The rest of them, once courted, feted, promoted, celebrated, hyped and carried by the press have a very difficult time of it, post-praise.

Sen. John Kerry, a truly terrible presidential candidate, cold, stiff and barely articulate had months and months of uncritical love. Months of the press never asking him a single difficult question, months of the press scurrying to fight his battles, discredit his critics and pat him on the back after soft-ball interviews. He had the press basically promising him a 10-15% advantage for their coverage – a promise which it does seem they delivered on.

When he still lost, and lost soundly, and all of the microphones and cameras went away, he couldn’t seem to believe it. After a nearly silent 20-year career in the Senate during which he did little more than write bills recognizing special days for special people, Kerry was suddenly opining on everything, calling press conferences and issuing statements, and yet the press was not loving him as it had. They barely noticed him. He was back to being a “local paper” story instead of a national figure. He hasn’t been the same, since.

Sen. John McCain discovered he could make the press “love” him by criticizing his party and not merely working with the opposition but shoving his metaphorical tongue down their metaphorical throats. He became the media darling of 1999 and 2000, with endless magazine covers, endless gushing interviews with Katie and Diane and Oprah, endless furrowed-brow talks with Ted Koppel. The “Maverick” became the only acceptable sort of GOP candidate and – for many in the press – a palatable alternative to Al Gore, who was becoming problematic, what with Buddhist nuns, controlling legal authorities, Clinton-fatigue and spots of embarrassing exaggerations regarding his personal life and his “inventiveness.”
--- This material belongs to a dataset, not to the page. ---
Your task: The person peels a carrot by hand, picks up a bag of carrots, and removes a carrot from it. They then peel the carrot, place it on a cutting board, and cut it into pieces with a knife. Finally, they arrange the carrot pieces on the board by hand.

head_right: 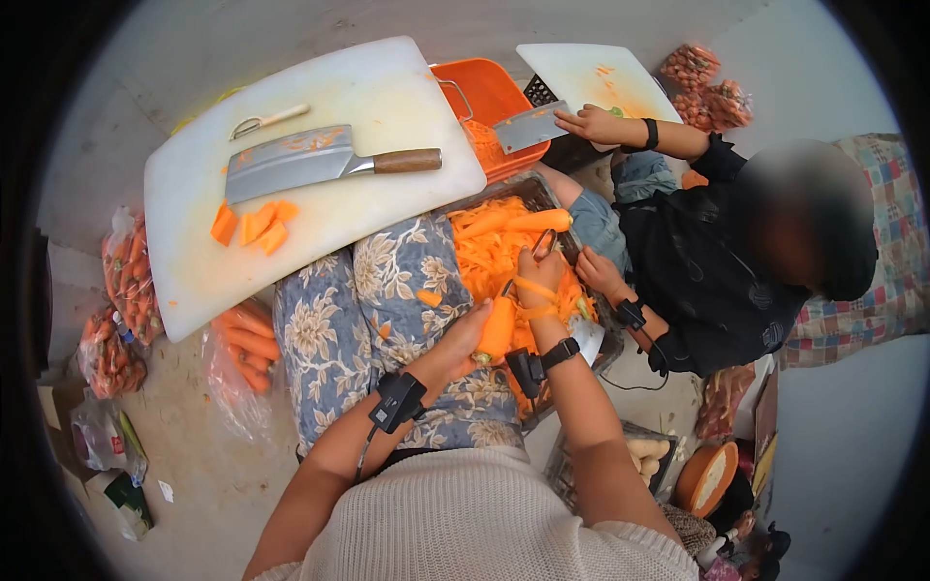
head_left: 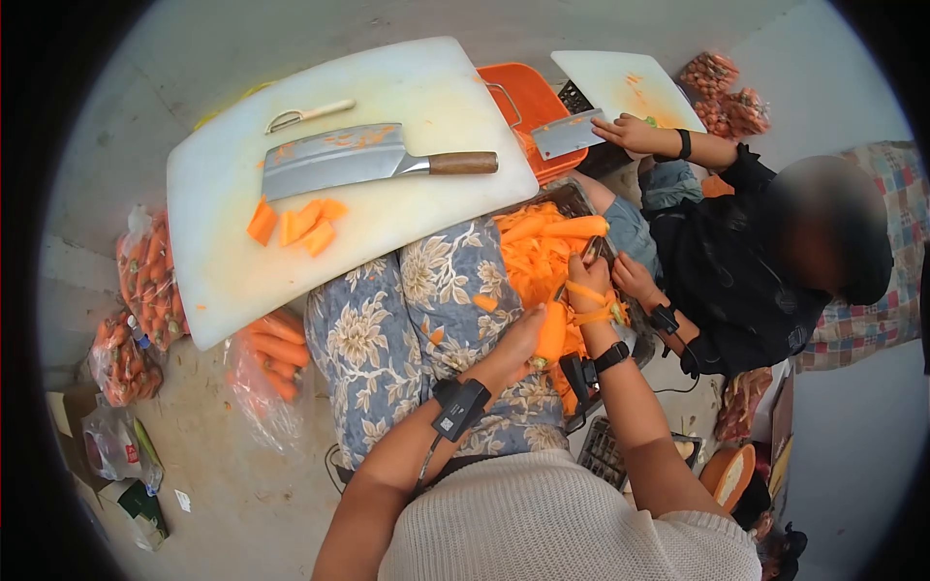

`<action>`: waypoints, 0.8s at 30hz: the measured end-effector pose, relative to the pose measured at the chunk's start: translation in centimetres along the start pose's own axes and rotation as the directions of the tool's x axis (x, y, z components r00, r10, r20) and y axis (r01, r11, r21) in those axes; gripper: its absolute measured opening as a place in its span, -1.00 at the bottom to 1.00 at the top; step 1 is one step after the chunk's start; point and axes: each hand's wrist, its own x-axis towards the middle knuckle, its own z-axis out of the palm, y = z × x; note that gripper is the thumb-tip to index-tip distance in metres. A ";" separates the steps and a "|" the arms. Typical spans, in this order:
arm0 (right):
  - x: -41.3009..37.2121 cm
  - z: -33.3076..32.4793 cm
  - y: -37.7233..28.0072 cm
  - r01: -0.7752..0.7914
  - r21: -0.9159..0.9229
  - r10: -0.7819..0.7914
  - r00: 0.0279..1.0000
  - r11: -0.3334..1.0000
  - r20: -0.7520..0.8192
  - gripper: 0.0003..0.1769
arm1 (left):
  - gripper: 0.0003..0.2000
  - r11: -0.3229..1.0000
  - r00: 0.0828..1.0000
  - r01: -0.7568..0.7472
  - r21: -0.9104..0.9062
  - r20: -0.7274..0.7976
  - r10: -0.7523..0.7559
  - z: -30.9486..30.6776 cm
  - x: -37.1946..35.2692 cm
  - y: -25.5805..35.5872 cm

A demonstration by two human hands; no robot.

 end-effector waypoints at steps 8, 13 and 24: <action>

When the press reluctantly left McCain behind to cover the actual GOP candidate, McCain was smart enough to realize that all he ever had to do to call them back and bask in the warmth of their klieg lights was to step left-and-lively, and he has done it ever since. He cannot stop himself. Those lights, those microphones, those headlines and all that unequivocal approval – it’s heady stuff to a guy who crashed 3 planes.

Al Gore – well, what can be said about poor Al Gore? Told by the press, over and over, that he was gypped, even after a consortium of papers did themselves concede that he lost in 2000, he seems like a gas leak in search of a pilot light. But he’ll always have Paul Krugman.

I cannot even imagine what will happen to any Clinton for whom the uncritical praise ends.

And now, we see Mother Sheehan – an utter media creation who burnished her genuine tragedy with an ability to cry-on-cue, but who has long-since overplayed the “grieving mother” hand and become all about preening and performing for the camera. Yesterday people losing lives and livelihoods to a storm were mere peons interfering with her scheduled adulation. Today she got herself arrested, smiling the whole while and still quite certain that the constitution which guarantees her the right to self-destruct in an endless loop on CNN, is a constitution that is not worth dying for.

Can a posing session for Playboy be far behind? That’s where all the sad she-clowns go when they’re usefulness has ended, isn’t it?

Once again, repeat after me – it is amazing how much destruction is wrought because of a need to feel loved.

I didn’t get small! The protests got small!

Btw…I’m in a bad mood today. Blogging will be cloudy, with a chance of snark.